#### Task item:
Lines containing the word "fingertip" are the ones to copy from the records below.

Exercise material section start

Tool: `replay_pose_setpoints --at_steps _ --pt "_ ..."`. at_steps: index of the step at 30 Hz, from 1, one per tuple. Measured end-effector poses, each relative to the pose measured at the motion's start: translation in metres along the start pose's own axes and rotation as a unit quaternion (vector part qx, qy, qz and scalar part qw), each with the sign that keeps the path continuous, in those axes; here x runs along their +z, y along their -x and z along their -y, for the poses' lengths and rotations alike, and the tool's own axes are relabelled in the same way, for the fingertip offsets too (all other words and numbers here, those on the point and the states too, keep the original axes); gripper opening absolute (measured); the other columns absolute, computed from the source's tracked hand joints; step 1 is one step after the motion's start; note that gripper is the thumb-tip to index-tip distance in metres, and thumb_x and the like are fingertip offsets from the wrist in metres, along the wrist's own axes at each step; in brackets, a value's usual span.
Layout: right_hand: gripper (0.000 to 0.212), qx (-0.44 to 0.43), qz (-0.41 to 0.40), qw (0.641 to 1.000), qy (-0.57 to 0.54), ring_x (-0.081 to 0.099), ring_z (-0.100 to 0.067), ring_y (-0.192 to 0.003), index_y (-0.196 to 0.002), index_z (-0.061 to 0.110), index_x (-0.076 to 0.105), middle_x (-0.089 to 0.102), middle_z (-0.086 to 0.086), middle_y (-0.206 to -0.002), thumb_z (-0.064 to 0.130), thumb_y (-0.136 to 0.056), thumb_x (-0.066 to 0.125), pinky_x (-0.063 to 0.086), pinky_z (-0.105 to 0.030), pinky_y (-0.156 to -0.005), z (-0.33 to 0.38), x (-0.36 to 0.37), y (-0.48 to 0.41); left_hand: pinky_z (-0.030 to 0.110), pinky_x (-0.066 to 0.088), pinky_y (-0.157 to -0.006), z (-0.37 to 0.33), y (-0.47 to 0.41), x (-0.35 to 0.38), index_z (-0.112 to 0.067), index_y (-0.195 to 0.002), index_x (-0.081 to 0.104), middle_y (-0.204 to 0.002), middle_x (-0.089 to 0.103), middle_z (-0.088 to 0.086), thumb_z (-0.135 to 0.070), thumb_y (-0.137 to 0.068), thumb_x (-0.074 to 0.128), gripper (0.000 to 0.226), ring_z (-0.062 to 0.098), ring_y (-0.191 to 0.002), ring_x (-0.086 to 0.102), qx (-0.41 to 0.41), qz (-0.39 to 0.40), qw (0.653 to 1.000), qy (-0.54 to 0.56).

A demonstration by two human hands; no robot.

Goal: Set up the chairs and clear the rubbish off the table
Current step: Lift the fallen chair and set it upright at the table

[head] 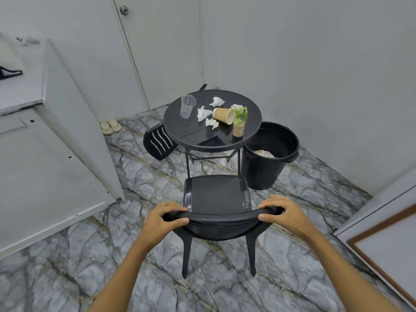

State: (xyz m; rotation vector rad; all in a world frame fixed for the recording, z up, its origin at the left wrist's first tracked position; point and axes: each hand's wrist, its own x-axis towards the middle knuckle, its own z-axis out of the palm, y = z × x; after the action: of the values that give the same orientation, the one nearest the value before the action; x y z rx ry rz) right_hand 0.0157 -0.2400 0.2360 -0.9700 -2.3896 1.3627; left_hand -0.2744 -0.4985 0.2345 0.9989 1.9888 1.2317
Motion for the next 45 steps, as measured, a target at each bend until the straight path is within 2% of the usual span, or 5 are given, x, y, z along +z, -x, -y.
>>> replay_pose_setpoints --at_steps 13,25,29,38,45 --pt "0.013 0.067 -0.125 0.990 -0.005 0.053 0.023 -0.100 -0.096 0.039 0.074 0.066 0.031 -0.103 0.032 -0.086 0.069 0.037 -0.002 -0.076 0.004 -0.019 0.049 0.031 0.048 -0.098 -0.076 -0.062 -0.004 -0.040 -0.111 0.064 -0.115 0.064 -0.010 -0.053 -0.090 0.061 0.025 0.007 -0.107 0.060 -0.091 0.288 0.924 -0.236" --pt "0.021 0.163 -0.210 0.964 0.008 0.062 -0.002 -0.102 -0.107 0.022 0.073 0.070 0.011 -0.108 0.029 -0.088 0.068 0.048 -0.020 -0.089 -0.050 -0.080 0.140 0.028 0.042 -0.095 -0.151 -0.086 0.169 -0.043 -0.130 0.053 -0.127 0.058 -0.015 -0.047 -0.091 0.063 0.040 0.006 -0.119 0.054 0.095 0.342 0.916 -0.185" --pt "0.023 0.187 -0.214 0.959 0.012 0.060 0.002 -0.101 -0.110 0.022 0.072 0.067 0.015 -0.109 0.029 -0.088 0.068 0.040 -0.001 -0.078 -0.086 -0.109 0.165 0.029 0.041 -0.102 -0.160 -0.088 0.232 -0.043 -0.131 0.051 -0.134 0.055 -0.012 -0.047 -0.092 0.062 0.040 0.006 -0.125 0.049 0.092 0.386 0.899 -0.184" --pt "0.018 0.239 -0.208 0.948 -0.029 0.063 -0.001 -0.101 -0.106 0.025 0.072 0.069 0.009 -0.106 0.024 -0.088 0.069 0.050 -0.024 -0.093 -0.177 -0.196 0.207 0.017 0.037 -0.091 -0.167 -0.106 0.356 -0.029 -0.137 0.051 -0.134 0.053 -0.009 -0.034 -0.096 0.062 0.042 0.002 -0.119 0.047 0.062 0.372 0.905 -0.196" --pt "0.018 0.248 -0.160 0.955 -0.015 0.061 -0.002 -0.099 -0.106 0.029 0.070 0.068 0.012 -0.105 0.031 -0.089 0.067 0.047 -0.016 -0.086 -0.229 -0.253 0.183 0.035 0.045 -0.102 -0.158 -0.126 0.402 -0.040 -0.127 0.051 -0.127 0.055 -0.007 -0.036 -0.095 0.062 0.034 0.014 -0.121 0.052 -0.022 0.361 0.914 -0.181"
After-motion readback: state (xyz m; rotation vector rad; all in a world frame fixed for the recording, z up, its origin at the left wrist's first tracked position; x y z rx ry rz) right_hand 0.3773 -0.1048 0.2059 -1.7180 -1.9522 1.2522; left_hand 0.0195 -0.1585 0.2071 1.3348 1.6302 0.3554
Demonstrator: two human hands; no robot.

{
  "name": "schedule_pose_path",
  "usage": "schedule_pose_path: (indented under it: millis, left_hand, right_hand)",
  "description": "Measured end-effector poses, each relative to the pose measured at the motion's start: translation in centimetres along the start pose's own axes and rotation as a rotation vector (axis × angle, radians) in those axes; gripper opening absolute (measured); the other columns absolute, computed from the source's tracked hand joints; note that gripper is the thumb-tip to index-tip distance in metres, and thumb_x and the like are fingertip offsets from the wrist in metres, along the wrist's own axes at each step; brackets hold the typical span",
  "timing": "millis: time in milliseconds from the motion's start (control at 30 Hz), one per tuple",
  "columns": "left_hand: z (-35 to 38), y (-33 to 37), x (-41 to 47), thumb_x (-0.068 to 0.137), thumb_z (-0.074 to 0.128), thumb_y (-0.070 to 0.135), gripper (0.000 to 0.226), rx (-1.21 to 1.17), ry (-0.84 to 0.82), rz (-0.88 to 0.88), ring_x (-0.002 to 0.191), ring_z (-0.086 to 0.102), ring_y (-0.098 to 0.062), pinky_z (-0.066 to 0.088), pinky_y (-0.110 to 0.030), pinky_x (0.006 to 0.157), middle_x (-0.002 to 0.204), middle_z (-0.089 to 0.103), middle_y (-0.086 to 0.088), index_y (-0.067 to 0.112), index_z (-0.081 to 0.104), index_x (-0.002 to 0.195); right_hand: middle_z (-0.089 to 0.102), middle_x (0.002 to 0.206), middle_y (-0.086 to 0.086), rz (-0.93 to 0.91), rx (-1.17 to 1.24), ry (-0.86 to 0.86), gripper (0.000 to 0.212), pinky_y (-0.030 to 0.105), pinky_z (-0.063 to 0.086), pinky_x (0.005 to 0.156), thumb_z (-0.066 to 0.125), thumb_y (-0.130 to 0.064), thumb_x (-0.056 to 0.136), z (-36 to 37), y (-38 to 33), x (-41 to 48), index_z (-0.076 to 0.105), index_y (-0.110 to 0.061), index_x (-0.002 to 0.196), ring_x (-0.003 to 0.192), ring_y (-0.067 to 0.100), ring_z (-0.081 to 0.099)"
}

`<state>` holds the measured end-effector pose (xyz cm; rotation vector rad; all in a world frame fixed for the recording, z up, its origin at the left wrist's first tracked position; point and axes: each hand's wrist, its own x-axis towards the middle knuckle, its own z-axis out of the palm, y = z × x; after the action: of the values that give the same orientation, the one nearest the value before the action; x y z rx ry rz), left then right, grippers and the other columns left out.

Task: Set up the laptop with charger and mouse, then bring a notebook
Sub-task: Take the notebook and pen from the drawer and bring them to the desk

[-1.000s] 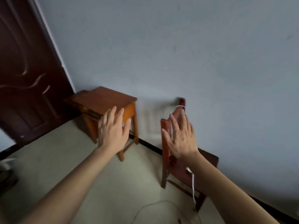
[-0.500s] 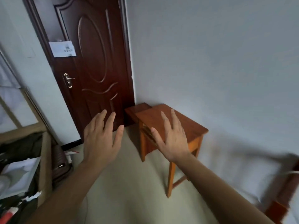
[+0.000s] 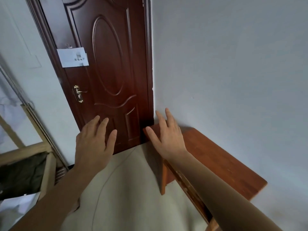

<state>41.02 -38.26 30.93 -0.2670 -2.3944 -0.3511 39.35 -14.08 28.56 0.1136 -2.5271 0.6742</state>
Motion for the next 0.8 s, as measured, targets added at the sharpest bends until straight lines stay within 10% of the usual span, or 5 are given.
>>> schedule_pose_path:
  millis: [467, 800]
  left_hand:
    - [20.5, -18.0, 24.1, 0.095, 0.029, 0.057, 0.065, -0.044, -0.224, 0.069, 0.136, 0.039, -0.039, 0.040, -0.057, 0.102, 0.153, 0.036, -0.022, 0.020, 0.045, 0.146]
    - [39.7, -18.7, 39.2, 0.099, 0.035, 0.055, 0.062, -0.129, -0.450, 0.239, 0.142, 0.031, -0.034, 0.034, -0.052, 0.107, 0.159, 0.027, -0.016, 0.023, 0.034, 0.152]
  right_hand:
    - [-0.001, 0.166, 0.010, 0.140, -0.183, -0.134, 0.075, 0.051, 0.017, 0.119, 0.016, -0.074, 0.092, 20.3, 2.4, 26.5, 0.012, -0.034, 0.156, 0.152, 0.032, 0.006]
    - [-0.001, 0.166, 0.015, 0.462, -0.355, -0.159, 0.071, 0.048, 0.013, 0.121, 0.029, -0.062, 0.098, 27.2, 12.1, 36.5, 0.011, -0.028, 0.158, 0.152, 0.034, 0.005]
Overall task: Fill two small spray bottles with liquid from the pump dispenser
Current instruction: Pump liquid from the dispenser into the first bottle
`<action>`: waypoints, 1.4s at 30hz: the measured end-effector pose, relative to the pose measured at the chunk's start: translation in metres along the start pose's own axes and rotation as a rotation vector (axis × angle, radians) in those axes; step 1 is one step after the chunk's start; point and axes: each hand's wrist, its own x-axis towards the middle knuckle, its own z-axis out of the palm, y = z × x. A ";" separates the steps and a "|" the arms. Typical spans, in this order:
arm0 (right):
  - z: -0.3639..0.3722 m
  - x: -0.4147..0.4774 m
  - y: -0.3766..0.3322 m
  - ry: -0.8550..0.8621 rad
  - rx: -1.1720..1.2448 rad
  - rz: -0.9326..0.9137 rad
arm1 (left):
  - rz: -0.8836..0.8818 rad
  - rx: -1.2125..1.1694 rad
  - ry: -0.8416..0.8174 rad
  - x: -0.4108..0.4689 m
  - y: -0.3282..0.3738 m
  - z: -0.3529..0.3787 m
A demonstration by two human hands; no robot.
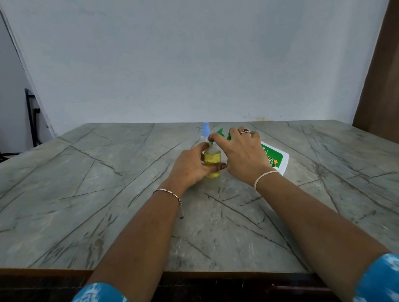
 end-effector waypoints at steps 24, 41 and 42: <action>0.000 -0.001 0.000 0.010 -0.015 0.016 | -0.025 0.016 -0.029 -0.001 0.004 -0.001; 0.002 -0.001 0.003 -0.003 0.016 0.031 | -0.030 -0.003 -0.026 -0.004 0.004 -0.002; 0.003 0.000 0.001 0.003 0.013 0.035 | -0.028 -0.006 -0.026 -0.004 0.004 -0.002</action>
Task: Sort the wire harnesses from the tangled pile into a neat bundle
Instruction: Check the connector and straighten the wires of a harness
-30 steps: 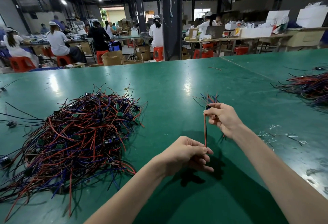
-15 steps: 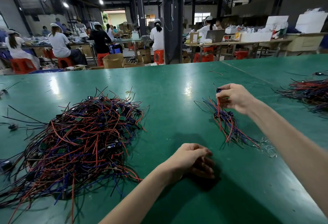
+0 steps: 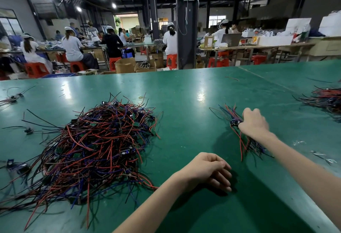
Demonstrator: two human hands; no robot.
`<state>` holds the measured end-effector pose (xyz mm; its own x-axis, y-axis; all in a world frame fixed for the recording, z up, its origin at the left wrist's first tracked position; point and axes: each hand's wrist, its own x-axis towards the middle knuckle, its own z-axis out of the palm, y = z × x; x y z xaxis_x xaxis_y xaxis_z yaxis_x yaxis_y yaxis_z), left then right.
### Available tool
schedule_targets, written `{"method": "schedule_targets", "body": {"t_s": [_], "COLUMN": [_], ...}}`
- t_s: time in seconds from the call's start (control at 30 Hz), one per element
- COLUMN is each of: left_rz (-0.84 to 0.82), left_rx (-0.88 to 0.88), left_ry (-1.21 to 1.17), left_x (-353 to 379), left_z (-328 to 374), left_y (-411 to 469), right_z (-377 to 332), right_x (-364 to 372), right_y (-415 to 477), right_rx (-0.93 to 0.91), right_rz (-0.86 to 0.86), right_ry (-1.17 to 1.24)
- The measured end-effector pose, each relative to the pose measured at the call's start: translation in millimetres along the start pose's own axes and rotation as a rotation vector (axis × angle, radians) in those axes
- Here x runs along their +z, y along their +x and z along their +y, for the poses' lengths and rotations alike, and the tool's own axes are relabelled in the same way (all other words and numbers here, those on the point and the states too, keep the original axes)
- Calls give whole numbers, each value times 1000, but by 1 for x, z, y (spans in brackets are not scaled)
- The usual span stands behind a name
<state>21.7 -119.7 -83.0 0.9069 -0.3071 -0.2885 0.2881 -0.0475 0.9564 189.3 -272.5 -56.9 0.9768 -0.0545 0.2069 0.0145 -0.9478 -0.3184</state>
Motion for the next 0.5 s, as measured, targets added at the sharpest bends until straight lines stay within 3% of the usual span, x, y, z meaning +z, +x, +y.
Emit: {"method": "schedule_targets", "body": {"t_s": [0.1,0.17,0.23,0.33,0.5], "left_rz": [-9,110,324,655,1205], "left_rx": [30,157,302,411,332], "left_ry": [184,528,707,589,927], "left_x": [0,-11,-33,-81,-193], "left_z": [4,15,37,72,102], "left_y": [-3,-5,-10,-25,-61], "right_z": [-18,-30,-39,-44,-48], "right_x": [11,21,31,42,46], "right_y": [-25,-46,-66,-82,-78], "right_rx": [-164,-310,-435,-524,-529], "right_rz": [153,136,65,-23,-18], "right_ry": [-138,-102,-17,11,-15]}}
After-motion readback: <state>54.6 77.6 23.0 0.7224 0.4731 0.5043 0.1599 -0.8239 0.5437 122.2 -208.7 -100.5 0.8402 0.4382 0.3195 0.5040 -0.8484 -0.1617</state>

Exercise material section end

#### Answer to this problem:
Tool: `replay_pose_setpoints --at_steps _ --pt "_ ..."`. at_steps: index of the step at 30 Hz, from 1, one per tuple. Measured end-effector poses, each relative to the pose measured at the motion's start: translation in metres along the start pose's own axes and rotation as a unit quaternion (vector part qx, qy, qz and scalar part qw), each with the sign that keeps the path continuous, in those axes; here x runs along their +z, y along their -x and z along their -y, for the poses' lengths and rotations alike, and the tool's own axes are relabelled in the same way, for the fingertip offsets too (all other words and numbers here, those on the point and the states too, keep the original axes); gripper opening absolute (measured); the other columns absolute, computed from the source's tracked hand joints; step 1 is one step after the motion's start; note that gripper is the thumb-tip to index-tip distance in metres, and thumb_x and the like are fingertip offsets from the wrist in metres, along the wrist's own axes at each step; in brackets, a value's usual span.
  "description": "Measured end-effector poses, each relative to the pose measured at the motion's start: translation in centimetres along the start pose's own axes and rotation as a rotation vector (axis × angle, radians) in those axes; gripper opening absolute (measured); the other columns absolute, computed from the source's tracked hand joints; note that gripper is the thumb-tip to index-tip distance in metres, and thumb_x and the like are fingertip offsets from the wrist in metres, along the wrist's own axes at each step; brackets hold the typical span",

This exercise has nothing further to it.